Silvio Berlusconi on Tuesday withdrew proposed legislation inserted into his government’s austerity package that would have allowed his media empire to delay paying court-awarded damages.
Ministers insisted that the clause – potentially enabling payments of €750m ($1bn) owed by the prime minister’s media company Fininvest to be postponed – was inserted without their knowledge.
Opposition politicians denounced the move as another example of Mr Berlusconi’s conflict of interests as prime minister.
Mr Berlusconi, who faces three separate trials for alleged tax fraud, corruption and sex with an underage prostitute, has complained about the damages awarded against Fininvest.
The controversy could threaten delays in passing the austerity package, intended to cut the country’s budget deficit by €47bn by 2014. The legislation is being watched by markets worried about Italy’s public debt, which stands at 120 per cent of gross domestic product.
Giorgio Napolitano, head of state, was under pressure Tuesday night to refuse to sign the decree into law unless the government withdrew the offending clause.

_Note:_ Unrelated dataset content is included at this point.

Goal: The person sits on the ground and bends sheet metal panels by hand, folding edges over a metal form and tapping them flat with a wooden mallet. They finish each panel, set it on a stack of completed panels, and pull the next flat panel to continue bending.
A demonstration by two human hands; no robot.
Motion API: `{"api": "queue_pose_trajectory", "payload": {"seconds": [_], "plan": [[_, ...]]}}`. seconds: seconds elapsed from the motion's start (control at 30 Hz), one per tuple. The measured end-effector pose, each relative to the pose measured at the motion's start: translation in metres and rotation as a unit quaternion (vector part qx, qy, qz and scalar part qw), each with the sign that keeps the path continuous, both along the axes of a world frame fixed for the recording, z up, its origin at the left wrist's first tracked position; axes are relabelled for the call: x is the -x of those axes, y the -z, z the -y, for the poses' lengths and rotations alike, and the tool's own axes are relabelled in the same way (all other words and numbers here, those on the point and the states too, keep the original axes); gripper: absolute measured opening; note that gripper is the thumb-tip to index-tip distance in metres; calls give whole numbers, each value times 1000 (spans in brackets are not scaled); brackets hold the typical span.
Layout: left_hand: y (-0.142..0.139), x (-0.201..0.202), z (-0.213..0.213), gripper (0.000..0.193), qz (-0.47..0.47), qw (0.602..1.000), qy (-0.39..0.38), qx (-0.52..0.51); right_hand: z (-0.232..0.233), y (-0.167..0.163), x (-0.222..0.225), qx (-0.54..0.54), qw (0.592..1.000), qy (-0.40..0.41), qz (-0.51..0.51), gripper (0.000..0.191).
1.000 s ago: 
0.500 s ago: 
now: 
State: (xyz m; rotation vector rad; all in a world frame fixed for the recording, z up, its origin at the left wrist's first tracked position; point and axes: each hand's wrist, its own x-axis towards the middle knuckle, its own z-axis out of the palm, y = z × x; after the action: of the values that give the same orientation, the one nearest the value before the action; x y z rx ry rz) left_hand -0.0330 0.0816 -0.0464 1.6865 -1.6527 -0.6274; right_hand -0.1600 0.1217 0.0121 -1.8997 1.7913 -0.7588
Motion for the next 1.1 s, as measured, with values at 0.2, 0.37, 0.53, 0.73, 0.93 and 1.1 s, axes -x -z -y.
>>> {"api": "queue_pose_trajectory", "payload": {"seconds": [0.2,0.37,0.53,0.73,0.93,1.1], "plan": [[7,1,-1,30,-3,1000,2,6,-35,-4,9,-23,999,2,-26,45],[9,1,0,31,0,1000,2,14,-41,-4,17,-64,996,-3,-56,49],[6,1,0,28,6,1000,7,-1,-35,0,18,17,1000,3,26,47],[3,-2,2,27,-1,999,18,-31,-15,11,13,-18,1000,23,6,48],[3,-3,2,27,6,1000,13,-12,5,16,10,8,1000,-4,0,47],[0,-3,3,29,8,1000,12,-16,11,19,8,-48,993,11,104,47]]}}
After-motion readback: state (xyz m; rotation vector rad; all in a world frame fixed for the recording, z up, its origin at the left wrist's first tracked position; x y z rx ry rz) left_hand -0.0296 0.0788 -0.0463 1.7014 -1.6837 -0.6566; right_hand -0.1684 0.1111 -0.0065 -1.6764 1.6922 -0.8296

Franco Frattini, foreign minister, told reporters the clause had not been discussed by the cabinet when it agreed to the austerity package last week. The clause appeared at the weekend before the final text of more than 120 pages was sent to Mr Napolitano on Monday, according to reports. The issue is an embarrassment to Giulio Tremonti, finance minister and architect of the austerity package.
Angelino Alfano, justice minister with responsibility for changes in judicial procedures, was also reported as saying he knew nothing about it. Mr Frattini insisted the clause was a “matter of principle” and not designed specifically for Mr Berlusconi.
The controversial clause, which was unrelated to budget matters, would have enabled offending parties in lawsuits not to pay fines exceeding €20m until a verdict was reached by a final court of appeal.
Spokesmen for the prime minister and Fininvest both declined to comment.
The legal case dates back to the late 1980s when Mr Berlusconi and Carlo De Benedetti, a media rival, battled for control of the Mondadori publishing house. An official arbitration panel decided in Mr De Benedetti’s favour, but its findings were overturned by an appeals court.
But in 2003, another court found one of Mr Berlusconi’s lawyers had bribed one of the judges of the appeals court, using funds traced to Fininvest’s offshore accounts. Both the lawyer and the judge received jail sentences.
Mr De Benedetti filed for damages, and in 2009 a Milan court ordered Fininvest to pay €750m.
Fininvest appealed and a ruling is expected soon. Should it lose, the company can launch a final appeal.